When a New Jersey driver is charged with driving under the influence, there are many concerns and fears that will be a natural part of the process. Although DUI is a traffic offense in New Jersey, that doesn’t mean the penalties for a conviction are any less onerous. It is in the best interests of drivers – personally, professionally and financially – to do whatever is possible to have the charges dismissed, reduced, dropped or to be acquitted. With this in mind, it is imperative to have a qualified New Jersey DUI defense attorney who will know how to go about the process of crafting a sound defense. A major factor in that is discovery, which is when the evidence in the case will be provided to the defense attorney to sift through and look for weak spots that can be exploited in mounting a defense.
Process Of A DUI Arrest And Its Penalties
From the time a DUI traffic stop is initiated, it is important that the proper procedure is followed by the law enforcement officer in order to make the evidence valid. When a stop is made, the officer is not allowed to make it on a whim. There must be a justifiable reason for it. This can include witnessing a traffic violation, receiving a tip from a witness or simply seeing the driver behaving recklessly. Once the stop has been made, the officer will engage with the driver asking for the driver’s license and other information. This isn’t simply a formality as the officer will also look for signs of intoxication that can include an open bottle of alcohol or pills, slurred speech, glassy eyes and the smell of alcohol. If the officer still believes a DUI is being committed, the driver will be asked to take field sobriety tests.
Field sobriety tests include the Walk and Turn test, the One-Leg Stand test and the Horizontal Gaze Nystagmus test. If the driver or a boater suspected of DUI performs poorly on these tests, the breath test will be given. If the driver is believed to be under the influence of drugs instead of alcohol, the officer will want to take the driver to the hospital to draw blood.

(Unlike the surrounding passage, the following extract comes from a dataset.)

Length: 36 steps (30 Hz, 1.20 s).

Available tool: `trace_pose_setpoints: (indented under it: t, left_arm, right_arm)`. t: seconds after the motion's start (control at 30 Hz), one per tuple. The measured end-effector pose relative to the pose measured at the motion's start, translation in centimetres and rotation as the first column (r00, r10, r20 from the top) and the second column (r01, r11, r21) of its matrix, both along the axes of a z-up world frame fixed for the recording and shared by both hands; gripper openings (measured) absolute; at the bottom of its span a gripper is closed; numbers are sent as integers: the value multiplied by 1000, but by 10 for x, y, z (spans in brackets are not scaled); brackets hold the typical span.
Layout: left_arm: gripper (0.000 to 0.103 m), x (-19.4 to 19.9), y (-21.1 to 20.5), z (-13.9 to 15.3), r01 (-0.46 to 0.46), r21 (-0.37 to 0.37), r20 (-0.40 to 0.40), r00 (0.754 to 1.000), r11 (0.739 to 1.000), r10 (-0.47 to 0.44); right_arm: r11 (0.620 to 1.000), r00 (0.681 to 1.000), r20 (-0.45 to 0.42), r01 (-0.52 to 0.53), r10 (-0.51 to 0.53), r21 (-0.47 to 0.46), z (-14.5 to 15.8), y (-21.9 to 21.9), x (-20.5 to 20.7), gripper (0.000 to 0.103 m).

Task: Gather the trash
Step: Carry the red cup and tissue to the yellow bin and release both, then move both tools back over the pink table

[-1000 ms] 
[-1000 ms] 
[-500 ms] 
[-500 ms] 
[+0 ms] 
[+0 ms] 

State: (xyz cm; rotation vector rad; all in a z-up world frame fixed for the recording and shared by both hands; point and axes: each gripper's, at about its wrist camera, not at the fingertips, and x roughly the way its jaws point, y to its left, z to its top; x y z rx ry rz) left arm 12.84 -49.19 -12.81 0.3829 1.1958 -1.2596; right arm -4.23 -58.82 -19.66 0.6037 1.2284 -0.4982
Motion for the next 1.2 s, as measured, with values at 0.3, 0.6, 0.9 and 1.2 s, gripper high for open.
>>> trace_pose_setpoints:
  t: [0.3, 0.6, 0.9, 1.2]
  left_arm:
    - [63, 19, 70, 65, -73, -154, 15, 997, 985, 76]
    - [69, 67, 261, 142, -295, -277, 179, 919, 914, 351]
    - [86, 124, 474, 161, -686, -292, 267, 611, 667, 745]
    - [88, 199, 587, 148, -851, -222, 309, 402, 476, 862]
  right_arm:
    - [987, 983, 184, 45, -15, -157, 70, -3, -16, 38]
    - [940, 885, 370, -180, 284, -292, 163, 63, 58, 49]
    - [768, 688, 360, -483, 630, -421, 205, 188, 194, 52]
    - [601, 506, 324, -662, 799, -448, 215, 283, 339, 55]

The breathalyzer test is used to determine blood alcohol content. If a driver age 21 or over registers 0.08% or above, that is over the legal limit. If the driver is under 21, the BAC must be 0.01%. A commercial driver must register 0.04% to warrant an arrest. Once the officer is making the arrest, the driver must be read his or her Miranda rights against self-incrimination. This is important to remember when it comes to the defense attorney and the discovery process.
Penalties for a DUI with a BAC of 0.08% or above are the following: a driver’s license suspension of three months; a fine of $250 to $400; an annual surcharge of $1,000 per year for three years; a $230 fee for the Intoxicated Driver Resource Center (IDRC); $100 for both the Alcohol Education and Rehabilitation Fund (AERF) and the drunk driving fund; $75 will go to the Neighborhood Services Fund; there can be up to 30 days in jail. With higher BAC levels and a DUI for drugs, the penalties are worse.
The Importance Of Discovery In A DUI Defense
A defense attorney in a DUI case will try to find any mistake – small or large – made by the arresting officer or during the entire process to try and have the charges dismissed or gain an acquittal. In general, the prosecution will provide the basic evidence relevant to the case to the defense lawyer. This will include the arrest report prepared by the officer and the documents of the blood or breath tests. The purpose of this is to give the defense attorney a fair opportunity to study the evidence. There are certain aspects of this discovery that the defense attorney will look through to find mistakes. For example, if the officer didn’t adhere to the 20 minute rule when observing the driver prior to giving the breath test, the results could have been compromised. The officer must be certified to give the test and the breathalyzer machine must be properly calibrated to make the test results valid. Witnesses will be listed, the video evidence – if any – will be part of the package.
In many instances, there is something in the initial discovery that will benefit the defense significantly and might lead to the charges being dropped or there being an acquittal. In others, however, the defense attorney will need more than the prosecution might be willing to give. It is then that a series of motions will be filed to garner more evidence. The records of the officer with complaints and disciplinary issues could be important. The aforementioned calibration records and certifications of the officer might not be part of the initial discovery phase, but could be major parts of a successful defense. The attorney might request that there be a split in the blood or urine tests. What this means is that the defense will be allowed to have an independent laboratory test the urine and blood to look for discrepancies or mistakes that might have been made.
People who are facing the penalties of a DUI conviction need to understand that there won’t be a dramatic courtroom scene in which a witness recants testimony or the officer or prosecutor are found to be corrupt. If there is to be an acquittal, the basis of it will be found during discovery and it takes an experienced defense attorney to follow the process of finding it.